MoRel:基于锚点中继双向混合与分层致密化的长距离无闪烁4D运动建模
MoRel: Long-Range Flicker-Free 4D Motion Modeling via Anchor Relay-based Bidirectional Blending with Hierarchical Densification
December 10, 2025
作者: Sangwoon Kwak, Weeyoung Kwon, Jun Young Jeong, Geonho Kim, Won-Sik Cheong, Jihyong Oh
cs.AI
摘要
近期,四维高斯泼溅(4DGS)技术的新进展将三维高斯泼溅(3DGS)的高速渲染能力扩展至时间维度,实现了动态场景的实时渲染。然而,当前主要挑战之一在于对包含长程运动的动态视频进行建模——现有方法的简单扩展会导致内存急剧膨胀、时间域闪烁现象加剧,且无法有效处理随时间出现的遮挡与消失问题。为解决这些难题,我们提出了一种名为MoRel的新型4DGS框架,其核心是采用基于锚点传递的双向混合(ARBB)机制。该框架能够以内存高效的方式实现长程动态场景的时间一致性建模。我们的方法通过在关键帧时间索引处逐步构建局部规范锚点空间,并在锚点层级建模帧间形变,从而增强时间连贯性。通过学得关键帧锚点(KfA)间的双向形变关系,并借助可学习的透明度控制进行自适应混合,我们的方法有效缓解了时间不连续性与闪烁伪影。我们还提出了特征方差引导的分层致密化(FHD)方案,根据特征方差等级对KfA进行高效致密化,在保持渲染质量的同时控制内存增长。为有效评估模型处理真实世界长程四维运动的能力,我们新构建了包含长程四维运动的数据集SelfCap_{LR}。与现有动态视频数据集相比,该数据集具有更大的平均动态运动幅度,且拍摄空间范围更广。

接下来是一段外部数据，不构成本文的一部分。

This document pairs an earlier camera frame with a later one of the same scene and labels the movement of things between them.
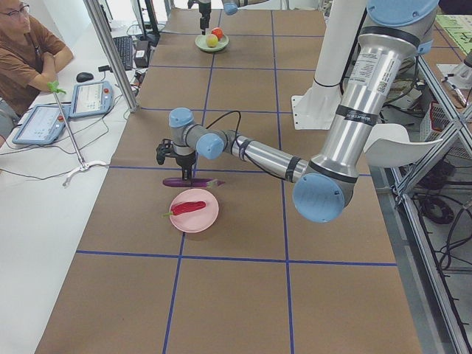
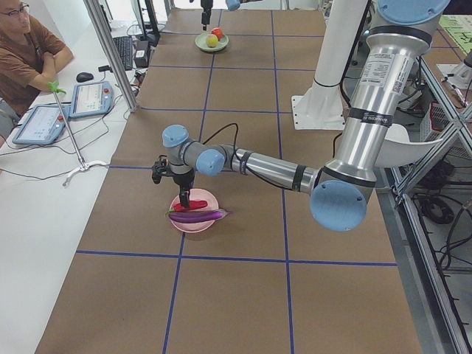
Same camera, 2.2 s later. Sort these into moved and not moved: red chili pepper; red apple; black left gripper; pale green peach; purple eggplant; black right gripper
Moved: purple eggplant; black left gripper
Not moved: pale green peach; red chili pepper; red apple; black right gripper

总体而言,MoRel在保持有限内存占用的同时,实现了时间连贯且无闪烁的长程四维重建,展现了基于高斯表示的动态场景建模方法的可扩展性与高效性。
English
Recent advances in 4D Gaussian Splatting (4DGS) have extended the high-speed rendering capability of 3D Gaussian Splatting (3DGS) into the temporal domain, enabling real-time rendering of dynamic scenes. However, one of the major remaining challenges lies in modeling long-range motion-contained dynamic videos, where a naive extension of existing methods leads to severe memory explosion, temporal flickering, and failure to handle appearing or disappearing occlusions over time. To address these challenges, we propose a novel 4DGS framework characterized by an Anchor Relay-based Bidirectional Blending (ARBB) mechanism, named MoRel, which enables temporally consistent and memory-efficient modeling of long-range dynamic scenes. Our method progressively constructs locally canonical anchor spaces at key-frame time index and models inter-frame deformations at the anchor level, enhancing temporal coherence. By learning bidirectional deformations between KfA and adaptively blending them through learnable opacity control, our approach mitigates temporal discontinuities and flickering artifacts. We further introduce a Feature-variance-guided Hierarchical Densification (FHD) scheme that effectively densifies KfA's while keeping rendering quality, based on an assigned level of feature-variance. To effectively evaluate our model's capability to handle real-world long-range 4D motion, we newly compose long-range 4D motion-contained dataset, called SelfCap_{LR}. It has larger average dynamic motion magnitude, captured at spatially wider spaces, compared to previous dynamic video datasets. Overall, our MoRel achieves temporally coherent and flicker-free long-range 4D reconstruction while maintaining bounded memory usage, demonstrating both scalability and efficiency in dynamic Gaussian-based representations.